Jayna is a saint like her mom. She pretends not to mind me calling every hour or so on the days I am at work.
“Different.”
I clutched the phone tightly, fearing the worst.
“What do you mean, Jayna?”
Jayna’s mischievous giggle tickled my ear and soothed my anxiety.
“I can’t believe it, Dadder. She did it while I was gone. Rebecca (one of our favorite certified nursing assistants) shaved Mom’s head. But she doesn’t look like Charles Barkley, like she hoped. She looks even better.”
And so it was that Nancy jumped into the fray, proudly proclaiming her arrival into the fraternity (or sorority, for that matter) of chemotherapy patients. Was her head shiny? A bump or lump here or there? Resolving bruises? I could hardly wait to see.
So why am I giving you details of an event I mentioned in a previous update?
I simply want to finish the details I omitted about Jaret.
As I alluded to you in previous notes, when Jaret was younger, he’d close his eyes as we passed a cemetery on the way to school. Part of his condition is a near phobia about bones and blood and most things medical. Why he chose me for a dad, I don’t know, but his mother has protected him well over the years from anything predictably unpleasant—like the bald head of a cancer patient.
Hence you can imagine the shock when Jaret entered the room and found his mom—hairless. Not surprisingly, Nancy was not wearing one of her many new hats (deepest thanks for those who have expanded her wardrobe) because of her fevers and resultant need to lose body heat.

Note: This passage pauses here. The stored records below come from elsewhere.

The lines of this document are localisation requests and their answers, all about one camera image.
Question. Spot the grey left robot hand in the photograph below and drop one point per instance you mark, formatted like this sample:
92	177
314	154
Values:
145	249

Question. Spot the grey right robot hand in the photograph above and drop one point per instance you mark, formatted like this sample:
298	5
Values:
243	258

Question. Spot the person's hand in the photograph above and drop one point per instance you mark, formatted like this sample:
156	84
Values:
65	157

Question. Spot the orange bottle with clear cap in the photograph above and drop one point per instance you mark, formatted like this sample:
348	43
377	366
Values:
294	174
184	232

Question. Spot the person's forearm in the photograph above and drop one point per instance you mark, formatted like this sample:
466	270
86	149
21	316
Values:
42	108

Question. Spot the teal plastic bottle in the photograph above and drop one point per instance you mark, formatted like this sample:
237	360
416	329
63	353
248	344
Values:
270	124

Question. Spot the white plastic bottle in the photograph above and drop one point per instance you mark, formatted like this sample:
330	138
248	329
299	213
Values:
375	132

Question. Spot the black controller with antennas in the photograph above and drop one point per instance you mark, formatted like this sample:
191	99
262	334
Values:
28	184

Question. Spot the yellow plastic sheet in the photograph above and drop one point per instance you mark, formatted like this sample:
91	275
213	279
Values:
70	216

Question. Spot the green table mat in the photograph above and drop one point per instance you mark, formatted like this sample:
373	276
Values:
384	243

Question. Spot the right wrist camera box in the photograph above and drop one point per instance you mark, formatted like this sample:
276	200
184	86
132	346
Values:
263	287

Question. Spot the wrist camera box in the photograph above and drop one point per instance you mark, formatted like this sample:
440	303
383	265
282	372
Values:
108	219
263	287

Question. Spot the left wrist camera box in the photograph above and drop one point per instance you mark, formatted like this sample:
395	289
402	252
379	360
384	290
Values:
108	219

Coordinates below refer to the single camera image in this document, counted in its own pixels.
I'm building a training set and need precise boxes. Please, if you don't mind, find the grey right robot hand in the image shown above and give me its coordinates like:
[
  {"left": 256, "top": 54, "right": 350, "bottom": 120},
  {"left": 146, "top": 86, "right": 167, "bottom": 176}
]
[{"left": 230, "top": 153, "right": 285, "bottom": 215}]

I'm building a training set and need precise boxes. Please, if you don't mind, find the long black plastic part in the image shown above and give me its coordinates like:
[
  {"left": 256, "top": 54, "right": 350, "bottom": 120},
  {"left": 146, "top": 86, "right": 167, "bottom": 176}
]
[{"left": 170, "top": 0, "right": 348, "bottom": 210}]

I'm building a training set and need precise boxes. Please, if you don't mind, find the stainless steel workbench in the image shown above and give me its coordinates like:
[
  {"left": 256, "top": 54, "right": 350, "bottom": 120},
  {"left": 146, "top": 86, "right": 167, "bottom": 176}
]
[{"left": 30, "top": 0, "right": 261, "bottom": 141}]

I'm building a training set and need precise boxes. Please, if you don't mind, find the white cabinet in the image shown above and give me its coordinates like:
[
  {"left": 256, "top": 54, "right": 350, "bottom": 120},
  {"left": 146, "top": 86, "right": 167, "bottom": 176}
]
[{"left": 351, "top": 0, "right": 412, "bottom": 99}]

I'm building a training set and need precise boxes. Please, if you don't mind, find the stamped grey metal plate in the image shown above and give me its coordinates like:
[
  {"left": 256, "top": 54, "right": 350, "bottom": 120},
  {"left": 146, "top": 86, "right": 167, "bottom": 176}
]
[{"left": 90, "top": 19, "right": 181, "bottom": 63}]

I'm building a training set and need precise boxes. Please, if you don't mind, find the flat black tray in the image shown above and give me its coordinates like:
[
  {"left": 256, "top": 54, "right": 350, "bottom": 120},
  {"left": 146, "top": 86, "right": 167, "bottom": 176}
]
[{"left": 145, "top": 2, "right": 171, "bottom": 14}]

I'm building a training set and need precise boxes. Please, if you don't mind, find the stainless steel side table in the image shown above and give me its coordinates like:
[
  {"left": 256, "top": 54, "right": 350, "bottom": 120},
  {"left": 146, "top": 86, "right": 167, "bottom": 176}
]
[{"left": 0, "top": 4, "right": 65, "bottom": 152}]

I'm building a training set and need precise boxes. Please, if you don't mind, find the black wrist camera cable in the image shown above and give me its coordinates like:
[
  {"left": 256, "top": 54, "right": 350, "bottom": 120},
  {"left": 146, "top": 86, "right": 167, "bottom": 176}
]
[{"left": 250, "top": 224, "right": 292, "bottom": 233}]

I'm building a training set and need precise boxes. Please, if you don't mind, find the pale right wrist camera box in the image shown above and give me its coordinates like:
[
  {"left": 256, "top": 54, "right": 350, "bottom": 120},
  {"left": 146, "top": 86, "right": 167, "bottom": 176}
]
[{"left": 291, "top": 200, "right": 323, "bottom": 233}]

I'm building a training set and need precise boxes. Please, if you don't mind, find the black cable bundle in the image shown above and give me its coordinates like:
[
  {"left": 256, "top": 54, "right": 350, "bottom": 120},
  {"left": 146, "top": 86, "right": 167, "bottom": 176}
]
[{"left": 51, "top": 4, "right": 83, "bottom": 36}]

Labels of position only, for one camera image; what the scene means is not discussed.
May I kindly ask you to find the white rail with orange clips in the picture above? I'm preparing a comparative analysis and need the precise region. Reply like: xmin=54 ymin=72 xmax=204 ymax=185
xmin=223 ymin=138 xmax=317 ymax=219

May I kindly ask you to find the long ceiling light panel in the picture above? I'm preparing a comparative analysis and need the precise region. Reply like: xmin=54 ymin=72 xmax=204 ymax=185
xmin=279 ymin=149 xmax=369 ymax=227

“Uh, Mom . . . Uh, uh, what happened?”
“Oh, Jaret, I am so sorry. I forgot to tell you. I meant to wear a hat when you visited.”
Jaret didn’t scream. He didn’t run out the door. He didn’t do anything but hold his mom’s hand, and then he carefully touched the stubble that used to be long and soft and pretty.
“Uh, it looks good, Mom. You’re still beautiful.”
Though Jaret didn’t cry in the room, when I drove him back to his dorm room at Westminster College, he did shed a few tears. “Do you think Mom misses her hair?”
For some questions, I have no answers.
Summary: I knew I could find at least one positive amid today’s sobering events. Jaret is growing up daily.